▶ _TASK REQUIREMENTS_
Gather each line containing the string "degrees" from these entries.

━━━ GIVEN DATA

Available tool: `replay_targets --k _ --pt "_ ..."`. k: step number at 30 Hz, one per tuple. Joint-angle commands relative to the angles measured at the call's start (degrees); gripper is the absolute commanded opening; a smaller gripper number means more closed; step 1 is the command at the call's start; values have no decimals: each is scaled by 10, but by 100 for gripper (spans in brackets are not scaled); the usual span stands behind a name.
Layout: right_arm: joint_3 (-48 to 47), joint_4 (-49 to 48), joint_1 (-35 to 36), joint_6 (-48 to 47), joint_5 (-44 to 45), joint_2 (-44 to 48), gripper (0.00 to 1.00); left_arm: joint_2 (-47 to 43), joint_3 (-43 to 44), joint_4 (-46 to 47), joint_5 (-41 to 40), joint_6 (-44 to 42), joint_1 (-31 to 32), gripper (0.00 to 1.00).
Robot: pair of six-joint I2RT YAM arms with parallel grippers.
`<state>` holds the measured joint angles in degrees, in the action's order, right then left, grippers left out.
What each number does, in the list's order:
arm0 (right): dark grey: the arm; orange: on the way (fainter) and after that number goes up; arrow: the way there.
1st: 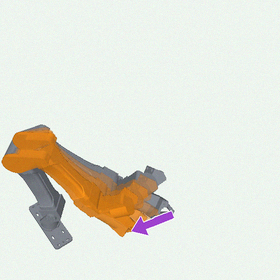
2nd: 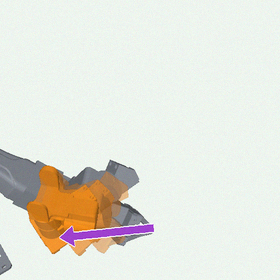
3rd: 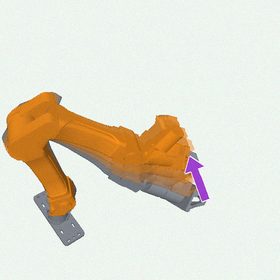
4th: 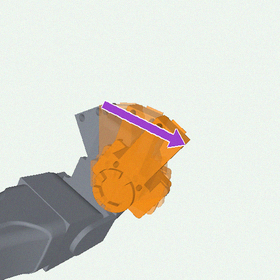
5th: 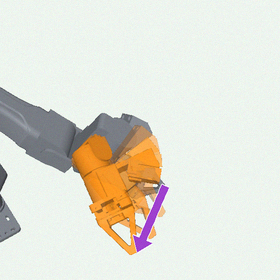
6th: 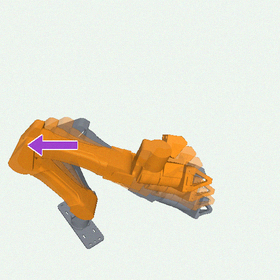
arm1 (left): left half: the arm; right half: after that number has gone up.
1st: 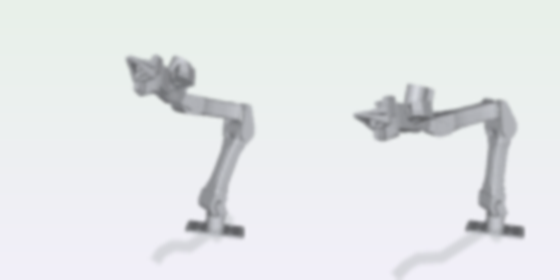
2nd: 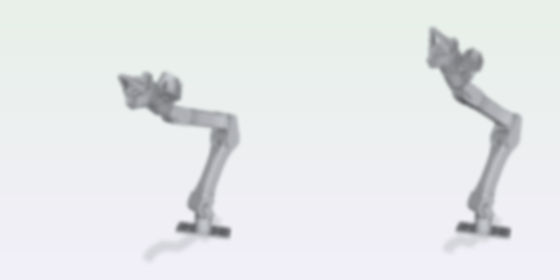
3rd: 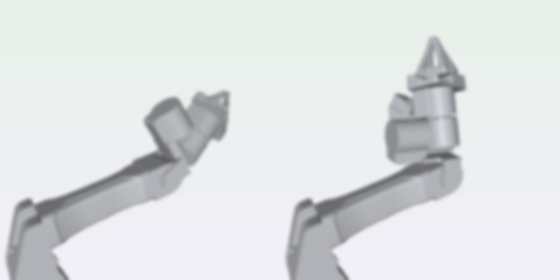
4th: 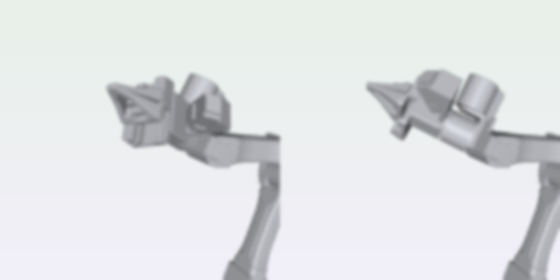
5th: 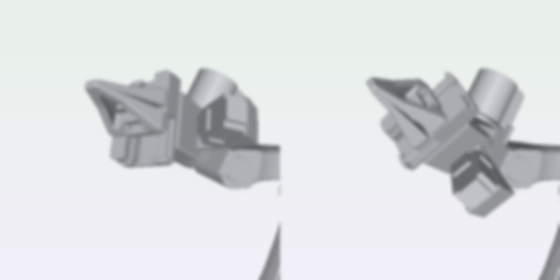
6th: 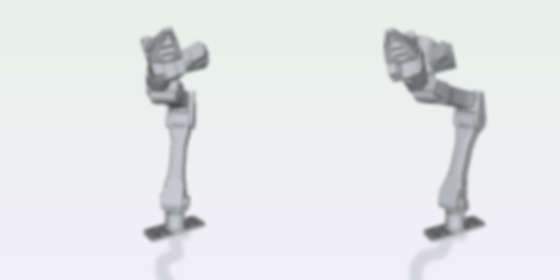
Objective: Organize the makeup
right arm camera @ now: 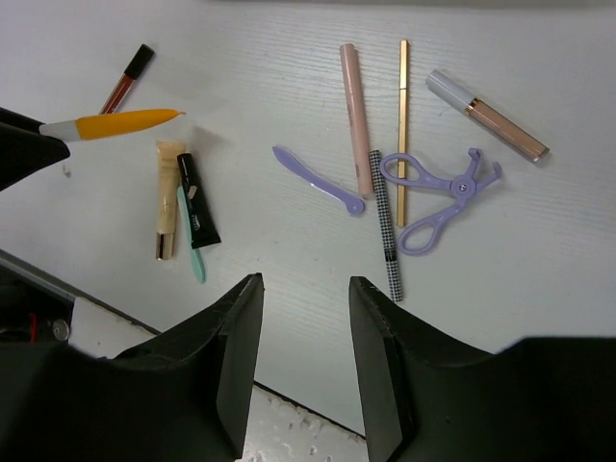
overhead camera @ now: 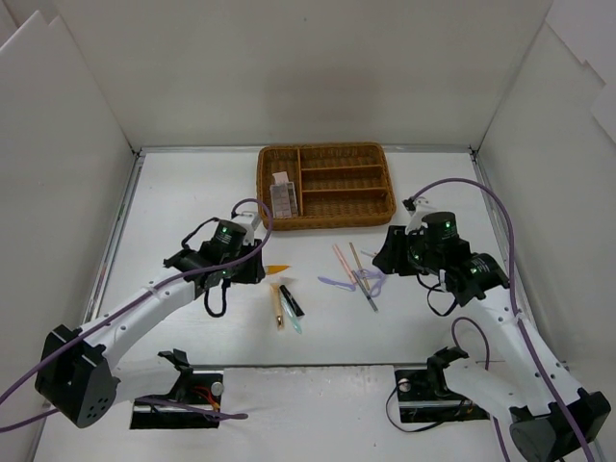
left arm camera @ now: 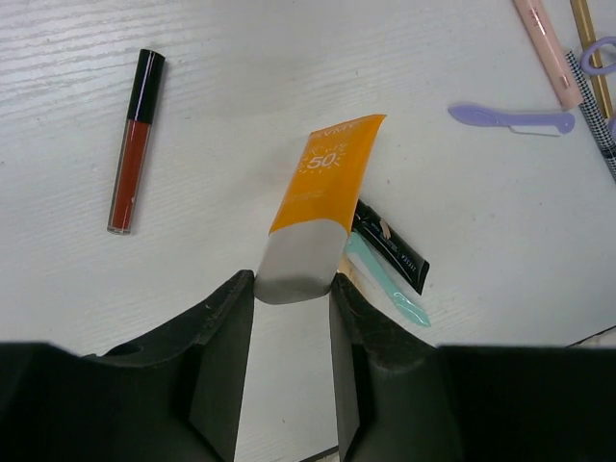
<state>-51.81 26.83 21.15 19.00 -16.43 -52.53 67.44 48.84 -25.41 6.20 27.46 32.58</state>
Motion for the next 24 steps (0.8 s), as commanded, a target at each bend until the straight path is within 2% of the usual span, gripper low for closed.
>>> replay_targets --k 1,10,17,19,20,21,22,24 --pt "-27 -39 11 2 -33 -13 38 -13 36 26 12 0 3 0" --pt "-25 -107 62 -29 -111 -42 40 -28 60 34 50 -12 3 0" --pt "-31 -126 92 -41 -112 -78 42 7 75 -15 -10 -21 3 2" --pt "-29 -125 97 -44 -102 -81 42 17 71 -33 -28 -28 3 14" --pt "-26 -125 101 -47 -99 -82 43 32 71 -37 -42 -39 3 26" --pt "-24 -125 102 -48 -99 -83 43 40 75 -44 -50 -46 3 32" --pt "-22 -126 105 -49 -98 -83 43 60 78 -58 -59 -52 3 44" --pt "-15 -126 108 -49 -95 -84 43 78 81 -67 -59 -65 3 55"
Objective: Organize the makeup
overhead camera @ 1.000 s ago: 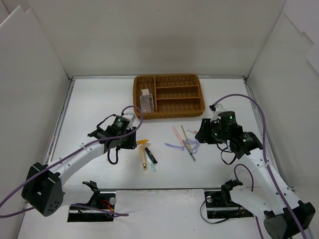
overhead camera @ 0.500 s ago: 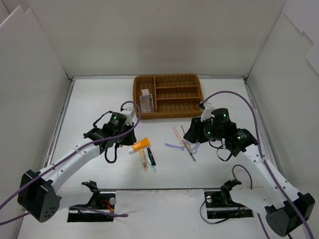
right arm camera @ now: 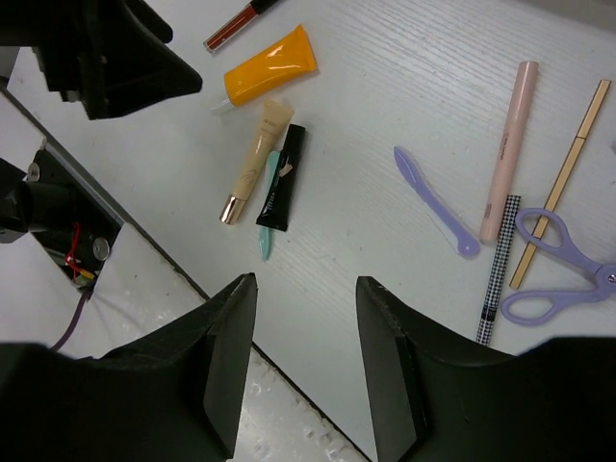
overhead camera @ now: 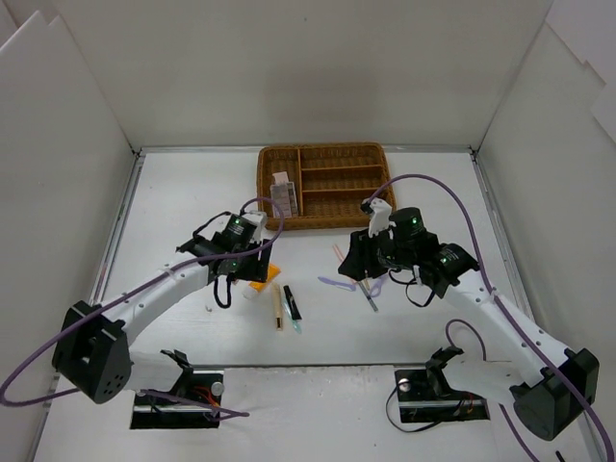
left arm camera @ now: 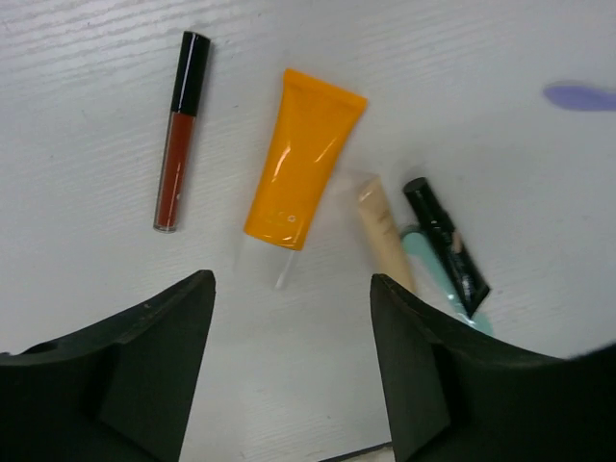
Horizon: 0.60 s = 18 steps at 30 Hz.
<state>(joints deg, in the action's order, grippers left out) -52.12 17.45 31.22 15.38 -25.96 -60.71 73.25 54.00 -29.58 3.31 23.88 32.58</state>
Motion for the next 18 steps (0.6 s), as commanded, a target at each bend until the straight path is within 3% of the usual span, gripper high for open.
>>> replay_targets --k 1,7,18 --pt "-8 -32 9 -13 3 0 43 33 30 -28 -50 -35 3 62" --pt "5 -32 14 -13 13 10 44 96 26 -20 -59 -70 3 70" --pt "11 -31 16 -11 29 15 44 192 48 -14 -14 -97 3 55"
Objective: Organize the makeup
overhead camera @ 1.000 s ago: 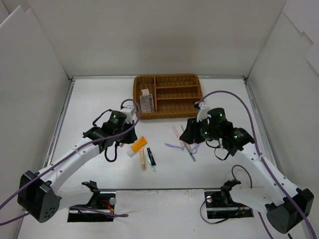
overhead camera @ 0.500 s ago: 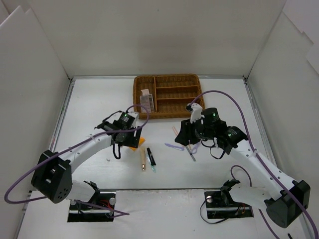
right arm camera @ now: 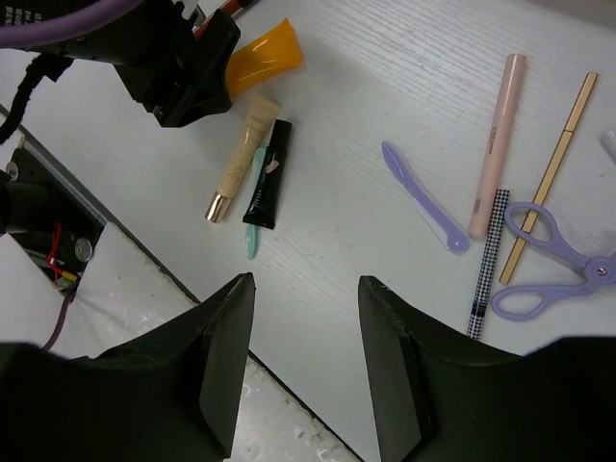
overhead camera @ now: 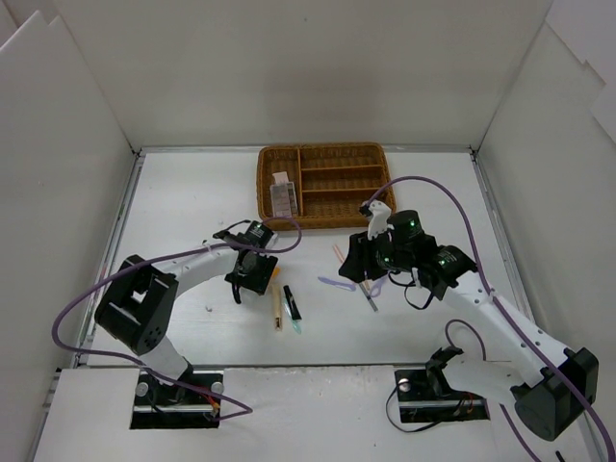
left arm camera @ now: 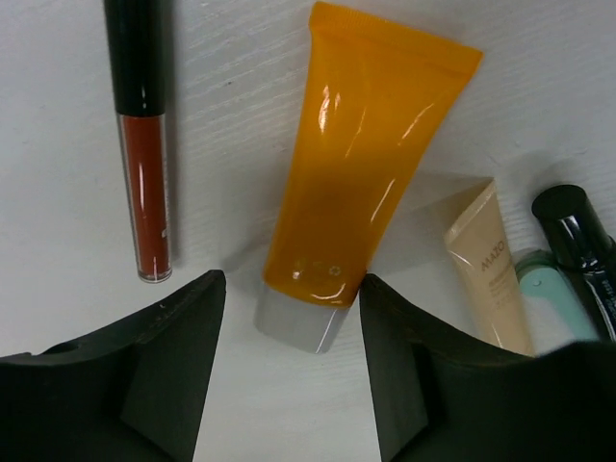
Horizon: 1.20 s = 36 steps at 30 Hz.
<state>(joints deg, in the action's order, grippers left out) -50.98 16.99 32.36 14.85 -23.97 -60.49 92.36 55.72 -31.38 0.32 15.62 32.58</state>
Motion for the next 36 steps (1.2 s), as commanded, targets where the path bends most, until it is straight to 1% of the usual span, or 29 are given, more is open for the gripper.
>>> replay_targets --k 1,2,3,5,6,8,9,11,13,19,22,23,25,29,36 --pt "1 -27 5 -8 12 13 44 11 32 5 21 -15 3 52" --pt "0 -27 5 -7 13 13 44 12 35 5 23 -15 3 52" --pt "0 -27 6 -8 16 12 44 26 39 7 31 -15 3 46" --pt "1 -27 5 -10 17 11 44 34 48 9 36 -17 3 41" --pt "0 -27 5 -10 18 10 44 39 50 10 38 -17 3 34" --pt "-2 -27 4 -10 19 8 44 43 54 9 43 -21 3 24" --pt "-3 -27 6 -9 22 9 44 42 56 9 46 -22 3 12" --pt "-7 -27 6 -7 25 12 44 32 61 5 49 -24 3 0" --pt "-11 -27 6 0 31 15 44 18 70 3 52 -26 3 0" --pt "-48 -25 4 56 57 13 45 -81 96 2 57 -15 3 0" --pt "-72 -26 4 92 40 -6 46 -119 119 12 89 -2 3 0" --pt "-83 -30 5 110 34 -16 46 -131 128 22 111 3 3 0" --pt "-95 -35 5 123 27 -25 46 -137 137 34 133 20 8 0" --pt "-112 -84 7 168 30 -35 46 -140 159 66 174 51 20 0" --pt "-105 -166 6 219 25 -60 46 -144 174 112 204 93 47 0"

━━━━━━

▶ _WORKED SOLUTION_
Available tool: `replay_targets --k _ --pt "_ ..."`. k: step number at 30 Hz, one per tuple. Joint-angle commands relative to the angles measured at the call's start (degrees); gripper is the absolute commanded opening; a smaller gripper number means more closed; step 1 is the command at the call's start; values have no decimals: each is scaled by 10, but by 100 for gripper (spans in brackets are not scaled); the usual span stands behind a name.
`<state>` holds the measured joint angles in degrees, in the action's order, right then left, grippers left out.

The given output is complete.